Where a line holds the word "right", copy that line from the data below.

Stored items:
- Opening Delimiter -
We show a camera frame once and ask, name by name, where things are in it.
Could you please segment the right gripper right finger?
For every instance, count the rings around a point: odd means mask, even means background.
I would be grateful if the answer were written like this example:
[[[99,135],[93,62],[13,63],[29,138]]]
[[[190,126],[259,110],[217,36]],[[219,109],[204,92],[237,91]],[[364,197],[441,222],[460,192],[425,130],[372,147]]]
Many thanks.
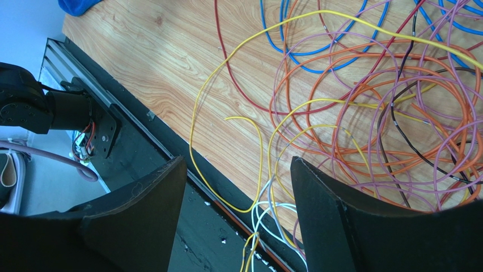
[[[309,271],[481,271],[482,201],[435,213],[397,207],[293,157]]]

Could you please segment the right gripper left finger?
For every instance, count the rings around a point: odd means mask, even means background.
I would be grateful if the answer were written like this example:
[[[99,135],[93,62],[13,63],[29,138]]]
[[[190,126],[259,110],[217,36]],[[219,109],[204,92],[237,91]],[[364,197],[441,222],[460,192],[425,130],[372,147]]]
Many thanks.
[[[65,212],[1,214],[2,271],[167,271],[187,180],[177,156]]]

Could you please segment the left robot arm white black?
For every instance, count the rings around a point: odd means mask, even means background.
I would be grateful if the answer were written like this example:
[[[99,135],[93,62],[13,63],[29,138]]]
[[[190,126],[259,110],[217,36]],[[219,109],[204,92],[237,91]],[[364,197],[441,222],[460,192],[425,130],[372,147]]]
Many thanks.
[[[61,86],[62,90],[48,87],[28,70],[1,63],[1,125],[36,134],[86,129],[94,155],[107,158],[121,122],[80,78],[62,81]]]

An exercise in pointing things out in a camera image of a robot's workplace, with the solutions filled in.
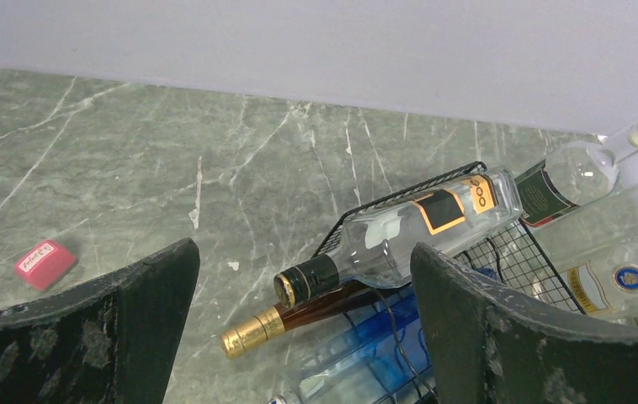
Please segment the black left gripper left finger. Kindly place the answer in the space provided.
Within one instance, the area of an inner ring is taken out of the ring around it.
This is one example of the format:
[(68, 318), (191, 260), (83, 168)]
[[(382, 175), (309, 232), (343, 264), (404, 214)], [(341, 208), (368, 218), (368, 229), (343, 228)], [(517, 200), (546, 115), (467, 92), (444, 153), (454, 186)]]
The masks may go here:
[(0, 310), (0, 403), (160, 403), (194, 296), (184, 238), (124, 268)]

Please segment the frosted clear slim bottle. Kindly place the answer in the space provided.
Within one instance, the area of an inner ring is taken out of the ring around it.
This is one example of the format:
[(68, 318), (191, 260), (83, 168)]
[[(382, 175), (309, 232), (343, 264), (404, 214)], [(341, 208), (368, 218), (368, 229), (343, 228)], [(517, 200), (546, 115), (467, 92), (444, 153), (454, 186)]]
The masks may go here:
[(638, 123), (603, 143), (574, 141), (547, 154), (516, 177), (522, 221), (544, 226), (614, 190), (619, 165), (638, 153)]

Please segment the clear bottle orange black label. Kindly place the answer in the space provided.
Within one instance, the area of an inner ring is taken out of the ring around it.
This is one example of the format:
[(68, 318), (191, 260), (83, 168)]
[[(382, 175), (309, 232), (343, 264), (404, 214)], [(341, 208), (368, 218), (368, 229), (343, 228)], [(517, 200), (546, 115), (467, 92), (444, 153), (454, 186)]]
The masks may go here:
[(515, 177), (505, 168), (461, 176), (347, 218), (338, 244), (276, 274), (275, 294), (293, 308), (352, 280), (376, 289), (411, 280), (418, 243), (454, 256), (522, 214)]

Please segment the clear bottle white label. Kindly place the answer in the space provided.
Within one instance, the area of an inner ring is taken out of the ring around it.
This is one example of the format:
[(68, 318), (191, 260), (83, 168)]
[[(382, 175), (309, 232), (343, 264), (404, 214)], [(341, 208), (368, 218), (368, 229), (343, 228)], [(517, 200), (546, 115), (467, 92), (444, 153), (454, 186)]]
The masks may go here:
[(638, 184), (534, 235), (589, 316), (638, 326)]

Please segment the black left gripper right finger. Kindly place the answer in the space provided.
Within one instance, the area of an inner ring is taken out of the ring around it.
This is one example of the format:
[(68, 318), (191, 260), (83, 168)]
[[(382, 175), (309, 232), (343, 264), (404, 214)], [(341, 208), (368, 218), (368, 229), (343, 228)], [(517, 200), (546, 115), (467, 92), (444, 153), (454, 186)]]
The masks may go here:
[(410, 270), (441, 403), (638, 403), (638, 328), (564, 311), (418, 243)]
- Closing Delimiter -
RESULT OF THIS TASK:
Could you please segment the right gripper right finger?
Could you please segment the right gripper left finger?
Please segment the black left gripper right finger. Kindly place the answer in the space provided.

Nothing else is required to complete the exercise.